> _Goal of the exercise_
Two lines in the listing below mark the span: one contains "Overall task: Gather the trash" and one contains "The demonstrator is". Reproduce both of them and everything between, exactly.

> _Extracted entries_
○ ○ ○ ○

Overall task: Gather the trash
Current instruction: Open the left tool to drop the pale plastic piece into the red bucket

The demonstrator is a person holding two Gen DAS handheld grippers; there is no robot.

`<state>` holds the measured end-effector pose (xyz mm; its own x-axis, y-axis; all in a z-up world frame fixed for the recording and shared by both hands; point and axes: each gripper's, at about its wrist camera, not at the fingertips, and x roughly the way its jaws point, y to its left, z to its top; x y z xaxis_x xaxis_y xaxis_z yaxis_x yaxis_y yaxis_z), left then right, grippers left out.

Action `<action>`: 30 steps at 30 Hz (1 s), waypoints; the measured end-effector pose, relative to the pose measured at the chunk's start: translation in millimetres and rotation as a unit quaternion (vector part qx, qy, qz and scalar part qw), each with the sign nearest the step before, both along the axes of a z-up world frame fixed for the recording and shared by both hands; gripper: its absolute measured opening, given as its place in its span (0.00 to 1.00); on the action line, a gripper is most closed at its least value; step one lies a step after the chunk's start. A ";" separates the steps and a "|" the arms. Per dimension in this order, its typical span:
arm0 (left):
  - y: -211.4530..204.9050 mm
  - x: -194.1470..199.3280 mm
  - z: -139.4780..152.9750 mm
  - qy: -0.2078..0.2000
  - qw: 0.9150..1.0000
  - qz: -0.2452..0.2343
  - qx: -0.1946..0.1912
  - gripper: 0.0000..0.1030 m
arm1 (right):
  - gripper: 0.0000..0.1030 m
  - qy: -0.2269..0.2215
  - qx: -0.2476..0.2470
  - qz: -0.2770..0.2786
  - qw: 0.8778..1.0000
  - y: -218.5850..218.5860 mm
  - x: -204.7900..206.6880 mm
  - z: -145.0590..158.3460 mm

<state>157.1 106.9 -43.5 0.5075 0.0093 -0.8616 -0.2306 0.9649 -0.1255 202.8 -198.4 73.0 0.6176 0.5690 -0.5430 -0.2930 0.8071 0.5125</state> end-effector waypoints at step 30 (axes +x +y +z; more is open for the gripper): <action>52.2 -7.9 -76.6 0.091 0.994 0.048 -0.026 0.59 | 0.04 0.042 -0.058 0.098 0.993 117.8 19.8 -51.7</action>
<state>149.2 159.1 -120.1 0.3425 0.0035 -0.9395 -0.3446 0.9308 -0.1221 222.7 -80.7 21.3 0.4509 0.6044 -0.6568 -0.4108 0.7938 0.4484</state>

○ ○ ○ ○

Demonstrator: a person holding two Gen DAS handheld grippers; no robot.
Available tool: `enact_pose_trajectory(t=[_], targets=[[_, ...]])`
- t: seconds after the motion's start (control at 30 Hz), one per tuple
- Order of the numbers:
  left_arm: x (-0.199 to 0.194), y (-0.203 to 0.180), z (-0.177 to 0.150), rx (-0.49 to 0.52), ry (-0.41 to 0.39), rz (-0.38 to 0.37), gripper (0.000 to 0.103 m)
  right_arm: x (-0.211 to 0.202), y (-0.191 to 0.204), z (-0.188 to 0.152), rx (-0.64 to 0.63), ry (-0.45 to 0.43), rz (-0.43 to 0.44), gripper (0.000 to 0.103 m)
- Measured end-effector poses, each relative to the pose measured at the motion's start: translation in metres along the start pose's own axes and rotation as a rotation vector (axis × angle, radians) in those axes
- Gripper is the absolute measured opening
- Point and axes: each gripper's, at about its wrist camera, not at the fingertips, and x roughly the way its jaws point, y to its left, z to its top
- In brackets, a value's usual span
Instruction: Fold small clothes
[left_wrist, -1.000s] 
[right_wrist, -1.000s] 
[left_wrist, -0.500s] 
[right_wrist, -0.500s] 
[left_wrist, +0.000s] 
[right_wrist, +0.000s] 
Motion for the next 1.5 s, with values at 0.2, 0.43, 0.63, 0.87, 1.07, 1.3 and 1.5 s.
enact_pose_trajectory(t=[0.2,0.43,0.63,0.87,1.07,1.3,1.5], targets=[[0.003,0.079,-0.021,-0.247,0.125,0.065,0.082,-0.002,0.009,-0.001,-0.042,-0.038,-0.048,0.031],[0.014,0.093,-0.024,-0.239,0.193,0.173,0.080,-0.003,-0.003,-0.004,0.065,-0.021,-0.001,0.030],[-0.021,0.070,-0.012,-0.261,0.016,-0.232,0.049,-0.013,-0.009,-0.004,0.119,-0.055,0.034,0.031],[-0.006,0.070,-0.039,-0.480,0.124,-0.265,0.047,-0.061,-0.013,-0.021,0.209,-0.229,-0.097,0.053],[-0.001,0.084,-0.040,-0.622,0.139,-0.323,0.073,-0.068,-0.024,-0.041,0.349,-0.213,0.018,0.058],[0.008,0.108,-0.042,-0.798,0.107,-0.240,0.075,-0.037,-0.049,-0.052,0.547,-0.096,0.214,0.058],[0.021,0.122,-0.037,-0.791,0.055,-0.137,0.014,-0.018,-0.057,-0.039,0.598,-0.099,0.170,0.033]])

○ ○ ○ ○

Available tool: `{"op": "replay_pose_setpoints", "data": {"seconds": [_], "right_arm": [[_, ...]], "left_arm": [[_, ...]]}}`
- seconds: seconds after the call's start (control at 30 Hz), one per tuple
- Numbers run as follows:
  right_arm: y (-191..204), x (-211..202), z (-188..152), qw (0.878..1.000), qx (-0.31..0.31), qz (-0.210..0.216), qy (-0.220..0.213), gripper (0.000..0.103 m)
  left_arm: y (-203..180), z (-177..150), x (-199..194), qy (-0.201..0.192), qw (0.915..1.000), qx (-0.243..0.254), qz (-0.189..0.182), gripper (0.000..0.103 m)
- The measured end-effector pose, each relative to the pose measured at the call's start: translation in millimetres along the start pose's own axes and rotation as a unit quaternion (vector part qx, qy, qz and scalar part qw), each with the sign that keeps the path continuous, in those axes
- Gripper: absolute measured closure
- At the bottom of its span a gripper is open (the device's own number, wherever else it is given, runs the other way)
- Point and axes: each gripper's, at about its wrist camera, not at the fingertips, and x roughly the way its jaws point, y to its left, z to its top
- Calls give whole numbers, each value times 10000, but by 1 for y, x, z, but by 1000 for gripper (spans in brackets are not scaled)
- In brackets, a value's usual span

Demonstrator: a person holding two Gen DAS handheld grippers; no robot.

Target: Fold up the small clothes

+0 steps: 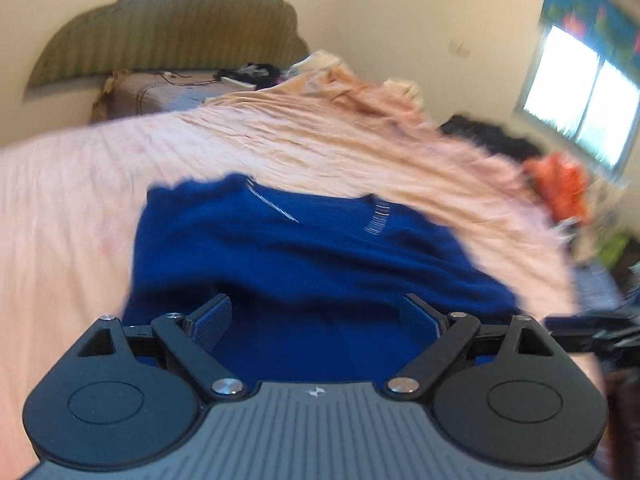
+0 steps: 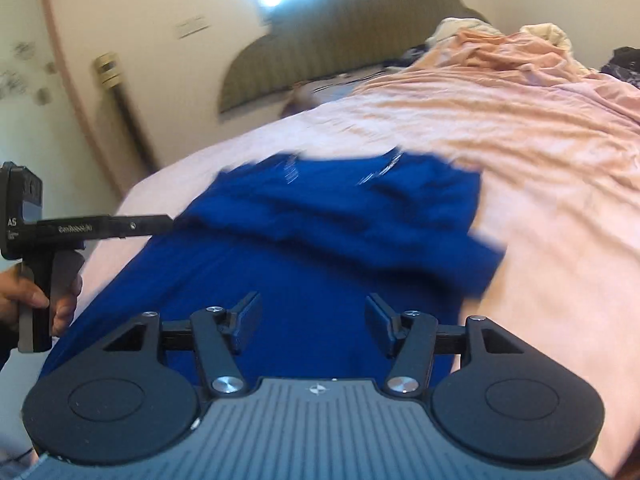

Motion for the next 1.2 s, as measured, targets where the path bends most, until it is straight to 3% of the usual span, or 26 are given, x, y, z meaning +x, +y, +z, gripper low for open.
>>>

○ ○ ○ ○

> _Response area_
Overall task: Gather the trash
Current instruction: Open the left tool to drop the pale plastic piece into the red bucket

The demonstrator is a person holding two Gen DAS handheld grippers; there is no robot.

No more work remains on this exercise.